Where you find a lot of people shouting and celebrating the completion of an endeavour, look closely, you’ll see men and women consumed in thoughts about the inevitable: What’s Next?
What’s Next should ordinarily be a question that springs up hope in the heart of man but trust me, that question in the heart of most yound Nigerians is reflected with gloom on their faces. As the 2010 Batch B set of Corps members complete the journey they started on the 6th of July last year, that question is what will be on the minds of the lot of them. In truth, they will be celebrating a sort of freedom that allows them to do and to be, to think and to evolve into men and women always in ready to serve the nation whenever called upon again. In reality, they are unleashed and unfettered into the world of predators.
They are joining the horde of Nigeria’s unemployed population. The National Youth Service scheme would have served a very useful purpose if it guaranteed just 30 per cent of these ones the jobs they handled during their service year. That will never be the case for one reason at least, virtually all the Corps members will be running to their various homes today. Those in places as far as Borno who live in Lagos for fear of their lives may not even return to their former places of abode after the Passing Out Parade (POP). Don’t be deceived by the hugs and shouts of congratulations, these are men and women scared of tomorrow.
In saner climes, having completed the process of formal education, your future is assured but not in ours where the presence of the president on a social network is counted amongst major achievements. They are literally on their own and they know it. That is why majority of them will find themselves asking some tougher questions about going clean on the society or not. They will be more impatient as the society will place the burden of success on them. They will evolve into many things, some as far as becoming responding mothers and fathers, some ending up in places where today’s choices will land them.

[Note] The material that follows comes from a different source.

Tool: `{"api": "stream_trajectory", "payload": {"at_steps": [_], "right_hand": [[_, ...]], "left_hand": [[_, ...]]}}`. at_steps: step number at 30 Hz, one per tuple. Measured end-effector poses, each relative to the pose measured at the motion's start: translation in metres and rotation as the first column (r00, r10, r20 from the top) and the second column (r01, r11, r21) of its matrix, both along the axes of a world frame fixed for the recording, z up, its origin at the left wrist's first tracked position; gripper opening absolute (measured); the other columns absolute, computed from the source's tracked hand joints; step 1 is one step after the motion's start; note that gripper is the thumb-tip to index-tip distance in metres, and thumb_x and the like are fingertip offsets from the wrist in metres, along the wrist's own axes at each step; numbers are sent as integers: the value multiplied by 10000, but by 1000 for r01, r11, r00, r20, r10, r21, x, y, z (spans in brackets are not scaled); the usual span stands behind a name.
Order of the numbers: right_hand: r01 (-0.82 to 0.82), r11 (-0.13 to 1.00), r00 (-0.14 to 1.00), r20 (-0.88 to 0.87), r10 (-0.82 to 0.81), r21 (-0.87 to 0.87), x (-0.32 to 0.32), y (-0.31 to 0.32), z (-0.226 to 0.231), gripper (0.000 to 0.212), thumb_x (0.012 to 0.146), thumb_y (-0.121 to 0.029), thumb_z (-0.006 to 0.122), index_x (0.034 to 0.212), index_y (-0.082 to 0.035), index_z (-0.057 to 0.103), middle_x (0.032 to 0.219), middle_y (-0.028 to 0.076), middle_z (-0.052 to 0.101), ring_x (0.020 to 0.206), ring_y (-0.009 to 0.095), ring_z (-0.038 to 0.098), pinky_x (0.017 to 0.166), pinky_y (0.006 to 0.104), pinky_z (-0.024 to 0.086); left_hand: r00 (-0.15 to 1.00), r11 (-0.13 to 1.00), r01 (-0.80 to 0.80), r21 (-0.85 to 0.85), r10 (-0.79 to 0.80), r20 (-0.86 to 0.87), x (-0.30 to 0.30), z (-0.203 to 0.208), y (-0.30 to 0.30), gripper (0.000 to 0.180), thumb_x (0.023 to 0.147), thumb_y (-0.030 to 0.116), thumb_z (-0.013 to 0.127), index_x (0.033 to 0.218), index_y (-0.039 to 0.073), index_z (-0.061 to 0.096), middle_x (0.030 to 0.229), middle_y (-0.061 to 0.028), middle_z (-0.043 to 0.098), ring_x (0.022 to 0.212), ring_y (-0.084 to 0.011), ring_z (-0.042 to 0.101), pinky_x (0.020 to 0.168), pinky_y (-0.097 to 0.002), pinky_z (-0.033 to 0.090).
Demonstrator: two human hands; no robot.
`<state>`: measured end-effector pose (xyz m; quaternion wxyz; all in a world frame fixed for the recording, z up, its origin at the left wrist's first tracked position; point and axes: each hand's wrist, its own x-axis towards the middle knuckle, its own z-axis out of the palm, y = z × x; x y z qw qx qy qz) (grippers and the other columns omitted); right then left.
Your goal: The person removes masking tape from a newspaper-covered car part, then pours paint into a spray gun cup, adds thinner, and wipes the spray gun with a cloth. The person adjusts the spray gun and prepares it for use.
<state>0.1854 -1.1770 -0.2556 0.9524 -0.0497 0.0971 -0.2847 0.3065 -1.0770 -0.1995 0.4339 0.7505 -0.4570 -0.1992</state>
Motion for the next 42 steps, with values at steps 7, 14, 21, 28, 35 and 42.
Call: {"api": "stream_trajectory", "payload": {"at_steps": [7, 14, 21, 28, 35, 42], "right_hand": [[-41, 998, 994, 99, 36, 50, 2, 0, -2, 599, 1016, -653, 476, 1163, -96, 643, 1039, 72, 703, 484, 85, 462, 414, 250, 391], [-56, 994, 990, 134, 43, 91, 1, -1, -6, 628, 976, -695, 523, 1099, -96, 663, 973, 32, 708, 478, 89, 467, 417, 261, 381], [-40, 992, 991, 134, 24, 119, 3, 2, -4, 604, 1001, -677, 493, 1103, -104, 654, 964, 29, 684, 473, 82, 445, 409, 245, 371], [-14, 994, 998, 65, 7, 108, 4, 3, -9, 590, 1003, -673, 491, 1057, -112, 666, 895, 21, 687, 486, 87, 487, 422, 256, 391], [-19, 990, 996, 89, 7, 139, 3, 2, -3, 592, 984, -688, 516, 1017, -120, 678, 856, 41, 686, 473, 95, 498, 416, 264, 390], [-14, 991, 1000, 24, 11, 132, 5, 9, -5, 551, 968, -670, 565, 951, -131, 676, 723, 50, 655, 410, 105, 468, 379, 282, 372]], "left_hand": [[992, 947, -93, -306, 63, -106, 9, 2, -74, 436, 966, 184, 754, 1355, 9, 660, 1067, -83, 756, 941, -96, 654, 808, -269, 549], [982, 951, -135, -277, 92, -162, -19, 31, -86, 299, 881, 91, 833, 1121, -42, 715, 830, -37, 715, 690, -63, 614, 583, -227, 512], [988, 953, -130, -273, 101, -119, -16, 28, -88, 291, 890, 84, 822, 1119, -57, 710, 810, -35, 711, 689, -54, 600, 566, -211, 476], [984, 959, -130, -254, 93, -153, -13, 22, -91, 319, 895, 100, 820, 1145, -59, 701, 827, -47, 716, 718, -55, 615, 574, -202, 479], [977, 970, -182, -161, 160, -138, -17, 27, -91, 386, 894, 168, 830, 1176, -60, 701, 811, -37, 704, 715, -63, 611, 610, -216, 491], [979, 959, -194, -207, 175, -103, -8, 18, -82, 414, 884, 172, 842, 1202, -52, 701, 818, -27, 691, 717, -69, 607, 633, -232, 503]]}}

Whatever is the case with them, they have something and that is Life. They can Hope in the dawn of a better tomorrow. For many others, that tomorrow ended in the hands of savage men who claim to be their compatriots. They were murdered in cold blood in the pretense of election results protest. Their bloods still cry for justice on Nigeria. A nation that sets the best of its citizenry up for death will have innocent blood shed on its land. The service year was their waterloo, meeting their end in places they thought marked the gateway to a better future. The parents were thrown beggarly amounts of money as compensation, today, the tears these ones will cry will be worth the many years of toil and labour, it will be worth the future that will never come, it will be worth the hope of an expected end ended before its fulfillment.
There is yet another group who are alive but forgotten. Five of them are known, many of them are yet unknown. Five members of the National Youth Service Corps (NYSC) serving in Rivers State remain abducted. The corps members, including four females were said to have been whisked away by gunmen somewhere at Omademe in Ikwerre Local Government Area of the state while on the way to their place of primary assignment.
The abduction occurred just as suspected hoodlums killed two policemen and wounded another in the early hours of June 8, 2011 in Port Harcourt. Sources said that the corps members were riding in a car belonging to one of them when the gunmen struck. A N100 million has been demanded by the kidnappers. As of this moment, the government has not done anything worthy of note to free them. They will not be at the parade grounds today to celebrate even their parents and relatives will be shedding tears you will not be privileged to see on TV screens and you watch Nigeria’s young people gain the access of entry to the society. The NYSC scheme has come to peak as it were, it is time for change. Something has to be done about the dangers of service. Given a chance to serve should not be a license to go to ones death and end. I wish the ones whose joy will know to bounds as they pass out today the best the world can offer. This is the beginning of another beginning. The challenges and questions of life take a different hue from here. May God help them succeed beyond these sorrow, tears and blood.